4 minute read
Smoothing the electric transition
The electric vehicle revolution hasn’t stalled, but it has certainly encountered some significant obstacles. In particular, there is a groundswell of reactionary public opinion against electric vehicles, which typically manifests itself with shrill voices on social media – usually from people who aren’t in the market for new vehicles at all.
Much of this is based on anecdotal nonsense that is fanned into hysteria. No, EVs don’t spontaneously burst into flames on a regular basis – far less, in fact than petrol or diesel cars. Battery packs rarely fail – in fact most battery packs will outlast the cars they’re powering, and once the car heads for scrap, the batteries are likely to carry on having a useful life as storage cells.
And while there’s a grain of truth in some of the environmental damage caused by battery production, the same applies to oil production. No industrial process is truly clean.
Against a background of genuine and mongered fears, the Government has sought opinions on how best to meet its targets of ending petrol and diesel sales by 2035. Professional Driver has responded to the consultation, and you can read more about our response on page 12 of this issue.
We feel that the deadlines have been shunted around enough – previously as part of a political pissing contest within the Tory party. Grandstanding Boris Johnson shunted it forward, cautious Rishi Sunak pushed it back.
Now Keir Starmer wants to bring it forward again. Enough is enough. The changes involve the minutiae of which vehicles should be allowed to be sold between 2030 and 2035. Pure petrol and diesel? Hybrids? Honestly, it hardly matters.

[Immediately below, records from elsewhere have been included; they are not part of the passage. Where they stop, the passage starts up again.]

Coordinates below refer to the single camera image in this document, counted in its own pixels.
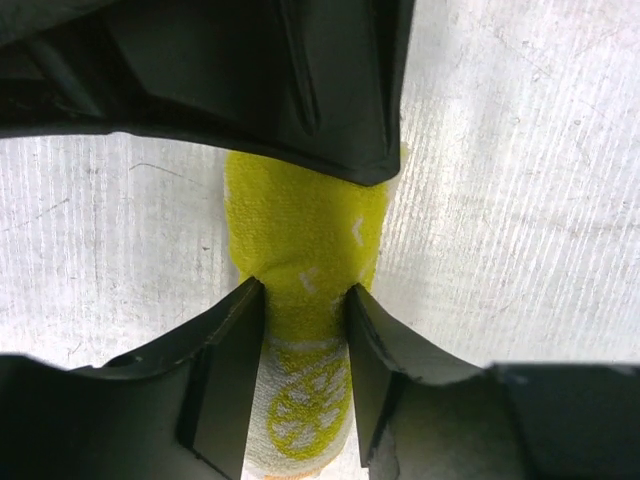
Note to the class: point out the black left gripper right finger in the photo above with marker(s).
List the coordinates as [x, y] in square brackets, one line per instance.
[423, 413]

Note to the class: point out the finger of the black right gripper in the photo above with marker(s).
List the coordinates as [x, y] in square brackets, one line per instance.
[315, 83]

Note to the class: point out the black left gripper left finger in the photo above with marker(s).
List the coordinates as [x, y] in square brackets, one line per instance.
[177, 407]

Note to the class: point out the yellow green patterned towel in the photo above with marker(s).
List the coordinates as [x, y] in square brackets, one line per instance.
[307, 238]

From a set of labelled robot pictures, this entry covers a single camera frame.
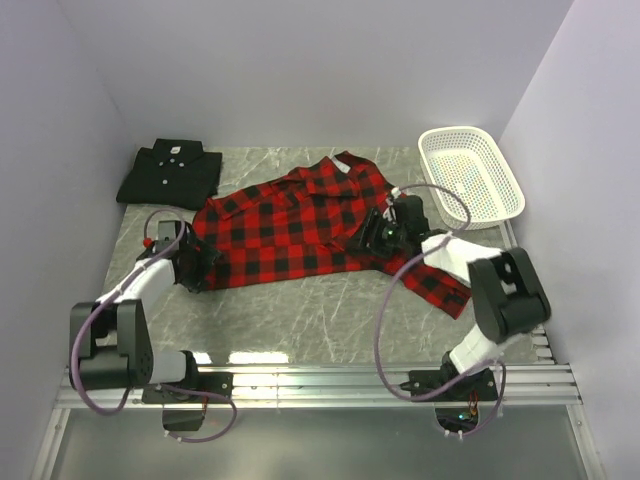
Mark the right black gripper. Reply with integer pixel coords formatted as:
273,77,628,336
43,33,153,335
346,208,408,260

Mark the red black plaid shirt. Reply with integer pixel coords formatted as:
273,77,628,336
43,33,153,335
189,150,471,320

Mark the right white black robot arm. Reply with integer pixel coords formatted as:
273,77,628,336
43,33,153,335
349,195,551,400

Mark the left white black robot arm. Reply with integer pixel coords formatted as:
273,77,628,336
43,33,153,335
69,220,222,402

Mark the folded black button shirt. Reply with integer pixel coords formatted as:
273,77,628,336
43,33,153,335
116,139,223,211

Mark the white plastic mesh basket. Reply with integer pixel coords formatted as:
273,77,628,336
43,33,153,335
418,126,526,230

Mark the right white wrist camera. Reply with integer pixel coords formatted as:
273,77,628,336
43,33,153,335
382,187,402,223

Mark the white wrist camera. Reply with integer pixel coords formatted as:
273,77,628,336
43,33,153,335
140,237,157,259
382,187,402,223

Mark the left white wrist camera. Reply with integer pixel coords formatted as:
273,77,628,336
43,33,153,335
140,237,157,259

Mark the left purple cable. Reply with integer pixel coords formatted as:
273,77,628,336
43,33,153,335
69,209,238,443

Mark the purple cable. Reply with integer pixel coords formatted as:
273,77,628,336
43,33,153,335
373,183,505,438
69,209,238,443

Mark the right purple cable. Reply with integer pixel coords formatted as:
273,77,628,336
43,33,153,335
373,183,505,438

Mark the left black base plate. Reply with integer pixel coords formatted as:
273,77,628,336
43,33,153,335
141,372,234,405

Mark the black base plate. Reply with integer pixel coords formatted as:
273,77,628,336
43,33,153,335
141,372,234,405
399,369,498,402

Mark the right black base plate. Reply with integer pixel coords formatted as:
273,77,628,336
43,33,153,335
399,369,498,402

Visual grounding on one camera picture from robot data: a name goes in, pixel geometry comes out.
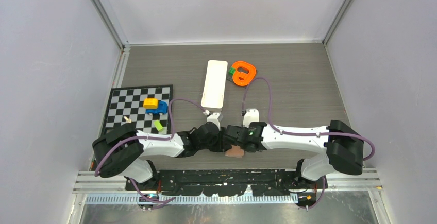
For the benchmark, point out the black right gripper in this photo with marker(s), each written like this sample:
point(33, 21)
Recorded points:
point(240, 126)

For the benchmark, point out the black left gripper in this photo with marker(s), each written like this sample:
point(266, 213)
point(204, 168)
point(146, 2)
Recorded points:
point(219, 147)

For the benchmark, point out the brown leather card holder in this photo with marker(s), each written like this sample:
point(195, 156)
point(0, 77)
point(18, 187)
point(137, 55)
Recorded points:
point(235, 152)

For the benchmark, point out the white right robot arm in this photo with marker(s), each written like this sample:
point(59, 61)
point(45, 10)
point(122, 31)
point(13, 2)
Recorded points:
point(337, 147)

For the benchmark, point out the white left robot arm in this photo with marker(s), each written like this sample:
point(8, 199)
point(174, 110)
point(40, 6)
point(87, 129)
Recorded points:
point(119, 151)

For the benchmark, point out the white plastic tray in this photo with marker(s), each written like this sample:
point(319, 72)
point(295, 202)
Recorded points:
point(214, 85)

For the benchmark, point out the green rectangular block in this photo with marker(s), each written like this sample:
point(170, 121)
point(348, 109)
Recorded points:
point(158, 125)

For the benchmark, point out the blue toy car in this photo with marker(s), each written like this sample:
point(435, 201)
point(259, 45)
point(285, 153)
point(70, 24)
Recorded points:
point(159, 108)

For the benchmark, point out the yellow toy brick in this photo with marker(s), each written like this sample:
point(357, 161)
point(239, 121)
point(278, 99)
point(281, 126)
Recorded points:
point(150, 103)

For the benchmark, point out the green small cube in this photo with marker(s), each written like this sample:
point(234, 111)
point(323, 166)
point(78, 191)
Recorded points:
point(231, 71)

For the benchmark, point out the cream chess pawn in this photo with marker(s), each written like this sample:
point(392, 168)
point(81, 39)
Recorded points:
point(127, 119)

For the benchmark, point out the black white chessboard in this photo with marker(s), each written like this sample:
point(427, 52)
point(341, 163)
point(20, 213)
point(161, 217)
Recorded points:
point(128, 102)

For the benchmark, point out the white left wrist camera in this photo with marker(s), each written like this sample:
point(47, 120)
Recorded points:
point(213, 120)

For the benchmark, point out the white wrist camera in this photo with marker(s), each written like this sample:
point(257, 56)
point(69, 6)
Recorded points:
point(213, 120)
point(250, 116)

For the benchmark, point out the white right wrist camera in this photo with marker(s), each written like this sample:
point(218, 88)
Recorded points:
point(250, 116)

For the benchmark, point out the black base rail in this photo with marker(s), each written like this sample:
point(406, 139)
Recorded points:
point(229, 182)

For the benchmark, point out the orange plastic ring toy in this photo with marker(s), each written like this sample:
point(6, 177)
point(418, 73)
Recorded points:
point(244, 74)

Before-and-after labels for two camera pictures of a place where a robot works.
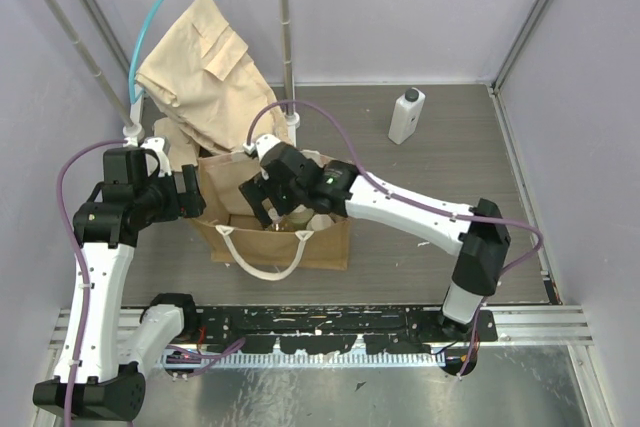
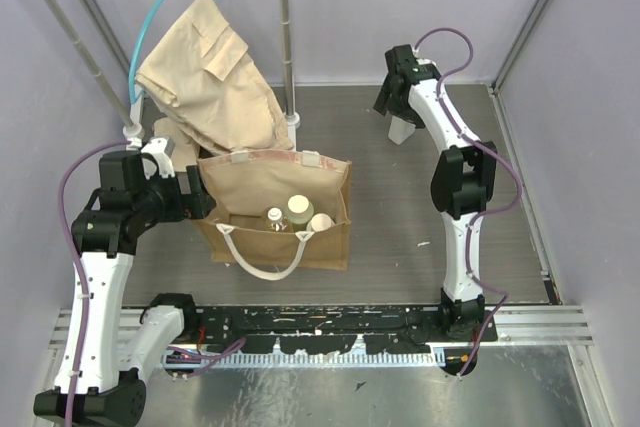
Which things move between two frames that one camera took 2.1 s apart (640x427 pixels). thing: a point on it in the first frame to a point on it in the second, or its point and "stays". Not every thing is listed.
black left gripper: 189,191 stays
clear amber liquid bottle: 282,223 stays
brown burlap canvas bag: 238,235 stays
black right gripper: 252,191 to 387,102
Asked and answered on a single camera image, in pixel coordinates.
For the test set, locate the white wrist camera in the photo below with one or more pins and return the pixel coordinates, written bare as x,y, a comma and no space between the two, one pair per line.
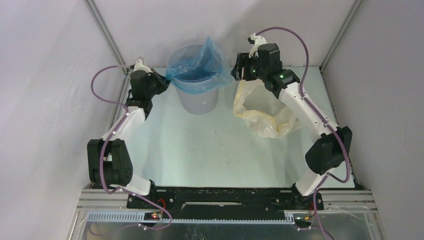
255,41
139,65

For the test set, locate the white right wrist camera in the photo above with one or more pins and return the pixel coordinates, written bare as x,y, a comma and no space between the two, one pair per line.
255,41

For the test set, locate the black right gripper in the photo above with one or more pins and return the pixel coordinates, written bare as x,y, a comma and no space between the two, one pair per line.
244,66

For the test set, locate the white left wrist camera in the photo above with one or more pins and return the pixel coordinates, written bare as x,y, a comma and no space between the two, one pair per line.
139,65

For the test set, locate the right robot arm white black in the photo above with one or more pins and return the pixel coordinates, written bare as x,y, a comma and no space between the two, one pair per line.
331,143

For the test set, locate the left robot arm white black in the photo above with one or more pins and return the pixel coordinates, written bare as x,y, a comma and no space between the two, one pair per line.
109,161

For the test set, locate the translucent yellow-white trash bag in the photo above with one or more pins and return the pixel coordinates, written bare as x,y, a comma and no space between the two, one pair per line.
262,112

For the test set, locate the aluminium frame rail front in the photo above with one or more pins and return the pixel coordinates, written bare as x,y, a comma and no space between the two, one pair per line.
348,214

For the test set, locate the blue plastic trash bag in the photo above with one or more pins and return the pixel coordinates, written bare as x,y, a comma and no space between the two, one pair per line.
198,68

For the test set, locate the grey plastic trash bin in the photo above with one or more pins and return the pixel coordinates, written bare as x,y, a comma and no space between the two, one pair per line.
198,104

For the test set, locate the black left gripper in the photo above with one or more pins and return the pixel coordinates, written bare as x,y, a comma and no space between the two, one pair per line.
163,83

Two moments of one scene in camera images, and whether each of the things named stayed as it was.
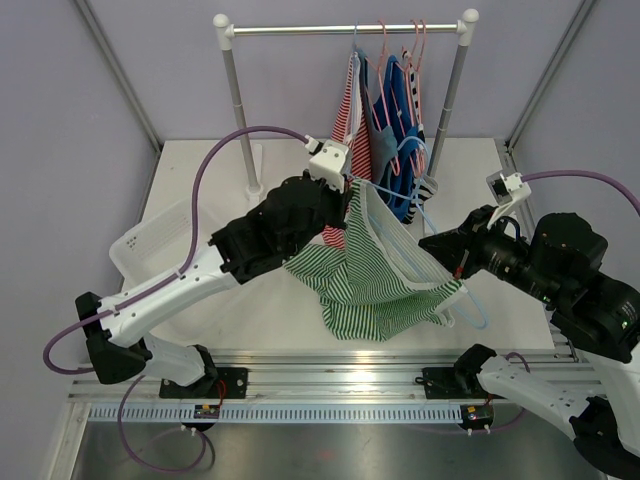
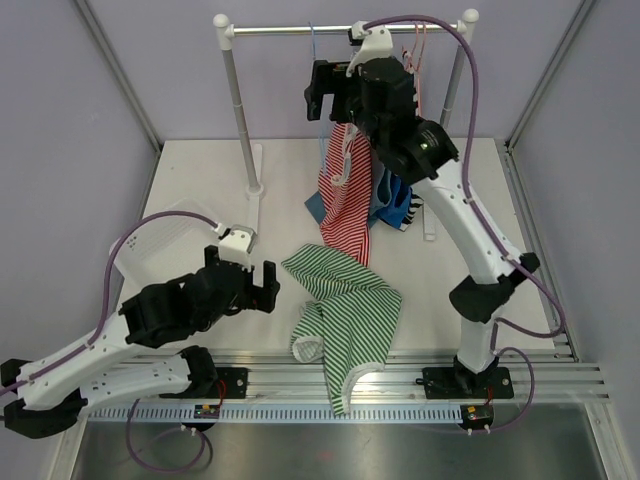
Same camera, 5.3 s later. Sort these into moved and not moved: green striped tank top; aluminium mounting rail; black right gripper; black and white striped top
Moved: black right gripper; green striped tank top
Not moved: black and white striped top; aluminium mounting rail

By 2030 non-EVs should account for just 20% of the total sales – roughly 400,000 cars a year. Clearly, most will be hybrids or PHEVs. A few will be diesels – mainly bigger vehicles used for towing. There may be some entry-level petrol cars priced well below the cheapest electric cars. But the amount of emissions these cars will produce is negligible. Just leave the deadlines alone.
What should happen is a more flexible approach to the technologies involved. Just stop prescribing a specific technology – battery-electric - as the only solution. Instead set a level of emissions and work with the automakers to achieve this.
Plug-in hybrids are a case in point. Against a nervous car-buying public, fearful of range anxiety and unable to find urban charging points, PHEVs offer a compromise solution that allows cleaner motoring around town and risk-free longer journeys. PHEVs are gaining popularity, and the technology is continuing to evolve.
Modern PHEVs are a far cry from the 15-miles-of-electric-range models of a few years ago. We’re almost at the stage of having PHEVs with 100 miles of electric range, using battery packs bigger than those fitted to, say, a first-gen Nissan Leaf.
There is a case – a strong one too – to classify these vehicles as zero-emissions vehicles. With home charging, or affordable street charging, the latest PHEVS – an Audi A3 has an 88-mile battery range – can be used just as an EV would. And with sufficient petrol range to reach Scotland from London without stopping, they are not doing too much damage to urban air quality.
Of course, the downside of PHEVs is the fact that you can drive them on the IC engine all the time, never charging the battery. And for sure, we know that has happened in the past.
But technology can help get round this problem. Geofencing technology could be fitted that forces the PHEV to switch to electric mode within a low-emissions zone. If the battery is too depleted to do that, then the car is charged as if it were a non-compliant car. It would pay the driver to keep the car charged.
The main upshot of such a reclassification would be to remove the contentious argument that motorists were being “forced” into EVs that they don’t trust, don’t like and with inadequate infrastructure. Instead, they can drive an “equivalent ZEV” in the form of a PHEV, that can be refuelled just like any other IC-engined car.
It also buys the car industry time. Automakers are not going to stop developing EVs, and battery technology will keep on improving. Range will head toward 500 miles. Charging times will drop to just a few minutes. By 2035, we’ll probably be looking back at 2025 and wondering what all the fuss was about.
But right now, Government policy needs to be pragmatic, not dogmatic. The EV revolution will happen, but it might take a little longer to quell the fears of many motorists.